Were there any other methods being looked into? Yes. Most scientists thought the answer lay in astronomy, the positions of planets and moons, and in response to the opinions of scientists and astronomers observatories were built in many of the great European cities to map the skies. Few scientists, including Sir Isaac Newton, thought a sufficiently accurate timekeeper was possible, so that when a country carpenter, Harrison, set about developing timekeepers to determine longitude at sea, there was a lot of skepticism, particularly from the Board of Longitude, many of whom were astronomers. Harrison did have the backing of the Royal Society, however, and that support was very important.

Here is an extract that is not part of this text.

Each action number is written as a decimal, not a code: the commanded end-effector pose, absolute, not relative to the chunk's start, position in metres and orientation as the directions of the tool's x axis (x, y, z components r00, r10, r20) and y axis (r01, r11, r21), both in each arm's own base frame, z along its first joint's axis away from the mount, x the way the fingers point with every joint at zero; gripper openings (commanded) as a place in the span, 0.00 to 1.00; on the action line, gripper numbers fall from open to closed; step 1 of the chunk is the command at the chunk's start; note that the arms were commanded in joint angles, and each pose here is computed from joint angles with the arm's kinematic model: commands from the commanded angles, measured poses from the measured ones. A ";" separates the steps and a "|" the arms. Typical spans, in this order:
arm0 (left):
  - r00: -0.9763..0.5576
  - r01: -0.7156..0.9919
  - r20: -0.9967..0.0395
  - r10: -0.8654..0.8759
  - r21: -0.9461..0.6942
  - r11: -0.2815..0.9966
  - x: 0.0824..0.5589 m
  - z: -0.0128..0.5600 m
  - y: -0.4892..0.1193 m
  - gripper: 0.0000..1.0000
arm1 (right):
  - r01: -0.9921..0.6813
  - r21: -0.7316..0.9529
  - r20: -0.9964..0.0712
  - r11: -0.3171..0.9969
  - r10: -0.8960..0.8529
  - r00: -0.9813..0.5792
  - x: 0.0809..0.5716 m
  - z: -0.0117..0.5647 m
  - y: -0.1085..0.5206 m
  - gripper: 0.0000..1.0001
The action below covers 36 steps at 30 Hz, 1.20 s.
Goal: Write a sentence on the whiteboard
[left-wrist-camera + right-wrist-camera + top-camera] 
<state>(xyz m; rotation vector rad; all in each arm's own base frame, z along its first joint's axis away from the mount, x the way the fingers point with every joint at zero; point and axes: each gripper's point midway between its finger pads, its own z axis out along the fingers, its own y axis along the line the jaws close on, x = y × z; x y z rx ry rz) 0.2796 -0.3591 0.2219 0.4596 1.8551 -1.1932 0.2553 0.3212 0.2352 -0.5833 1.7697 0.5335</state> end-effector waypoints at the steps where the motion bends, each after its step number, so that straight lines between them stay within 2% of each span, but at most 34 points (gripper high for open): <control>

What made Harrison's precision pendulum-clocks so accurate? The movements of his early clocks were made mostly of wood, oak, boxwood and lignum vitae. The use of wood is unusual but, in many senses, incidental. He and his brother James were joiners and wood was their starting point. Pendulum clocks were the most accurate clocks at that time and Harrison set about isolating every factor that affected their performance and designing a way around the problem. Lubricants were extremely variable in quality and were often the cause of clocks being unreliable. His clocks require no added lubrication because he minimized friction. He did this with his invention of the double-thrust or grasshopper escapement, which eliminated sliding friction. He further reduced friction by introducing roller pinions, rolling friction instead of sliding friction. The roller pinions, and other components that came into moving contact were made of lignum vitae, an extremely dense and waxy wood, so waxy that its surface is very slippery. In effect these parts were self-lubricating. The other main problem was temperature. A conventional pendulum will become longer as temperature rises because of expansion of the metal; the opposite is true as temperature falls. Changes in the pendulum's length will completely throw off accurate timekeeping, and hence its regulation, or reliability. Harrison invented the temperature-compensating, or grid-iron, pendulum, an arrangement of brass and steel rods, an arrangement whose length stayed the same regardless of temperature.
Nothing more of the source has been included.